He continued, “In America, if you lose, you accept the results, you follow the Constitution. You don’t call facts fake and then try to bring down the American system just because you are unhappy. That’s not statesmanship — that is selfishness.” 

Biden also rebuked the “Big Lie” that the 2020 election was stolen from President Trump and called the draconian restrictive laws than many Republican-led state legislatures are passing, seemingly to make it more difficult for people of color to vote, nefarious and dangerous.

It is commendable that Biden is giving a full-throated defense of our electoral system, the Constitution and the right of every American to have their voice heard and their vote counted.

But speeches aren’t enough. The right’s assault on our democracy will not subside until either enough Republicans realize that it is their patriotic duty and their constitutional obligation to protect the right to vote and renounce and denounce the Big Lie, or the president and Sens.

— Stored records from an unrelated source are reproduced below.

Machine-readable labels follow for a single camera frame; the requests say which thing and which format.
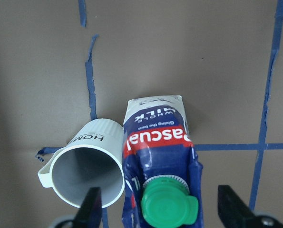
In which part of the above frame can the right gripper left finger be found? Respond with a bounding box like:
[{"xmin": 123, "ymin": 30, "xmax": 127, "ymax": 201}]
[{"xmin": 73, "ymin": 187, "xmax": 102, "ymax": 228}]

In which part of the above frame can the milk carton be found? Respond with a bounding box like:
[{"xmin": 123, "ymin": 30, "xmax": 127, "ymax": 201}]
[{"xmin": 122, "ymin": 95, "xmax": 204, "ymax": 228}]

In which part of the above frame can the white ribbed mug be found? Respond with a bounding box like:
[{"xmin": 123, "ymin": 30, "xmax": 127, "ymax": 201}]
[{"xmin": 38, "ymin": 118, "xmax": 125, "ymax": 208}]

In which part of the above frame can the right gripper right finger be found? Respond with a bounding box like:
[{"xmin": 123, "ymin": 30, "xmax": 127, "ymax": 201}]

Joe Manchin (D-W.Va.) and Krysten Sinema (D-Ariz.) agree to get rid of the filibuster, at least for the purpose of protecting the precious right to vote.

The former seems unlikely to happen. Too many Republican Trump allies in the House and Senate remain unwilling to contradict Trump for fear of inviting a primary challenge. But the risk they run is advancing the “Big Lie,” which Trump repeated at a recent Republican conference in Texas.

That said, in the last couple of weeks, Trump’s “Big Lie” has suffered several big blows. It started to come undone when a Republican-led state senate committee in Michigan announced that it had found no evidence of widespread or systematic fraud in the 2020 election. It was dealt another serious blow when the Department of Justice started releasing new footage of the Capitol insurrection as a response to media Freedom of Information Act requests that graphically show just how violent and dangerous the attacks by Trump supporters were.

On June 24, former Vice President Mike Pence went further than he ever had in puncturing Trump’s egregious falsehoods about the election, calling what Trump wanted him to do – reject electoral votes already certified by the states – “un-American.”

On June 26, a New York State appellate court suspended former Trump lawyer Rudy Giuliani’s law license for pushing lies about the November 2020 election that the court deemed dangerous to our democracy. And this week, a new book by Washington Post reporters details how Giuliani made up the “Big Lie” on election night, telling his White House colleagues to “just say we won” in states still counting votes. 

Even Trump’s former Attorney General William Barr told The Atlantic’s Jonathan Karl he suspected all along that Trump’s claims were BS, and he declared on behalf of the Department of Justice back in December that there was no credible evidence of widespread fraud during the 2020 presidential election. 

Regardless, many Trump acolytes in Republican legislatures across the country are not only supporting his “Big Lie” but using it as a pretext to shamelessly pass voter suppression laws that will make it harder for many people to vote.   

So, while President Biden’s passionate defense of democracy was necessary, it fell short of calling for an end to the filibuster, whose demise is likely the only way that the For the People Act can become law.   

It is admirable that Biden believes so passionately in bipartisanship. But Biden and Democrats need to use every tool at their disposal to codify the sacred right of every eligible voter to cast their ballot. It has become clear that getting rid of the filibuster to pass laws to protect our Constitution and our democracy is the only viable path forward for the good of the country.

Maria Cardona is a longtime Democratic strategist, a principal at Dewey Square Group, a Washington-based political consulting agency and a CNN/CNN Español political commentator. Follow her on Twitter @MariaTCardona.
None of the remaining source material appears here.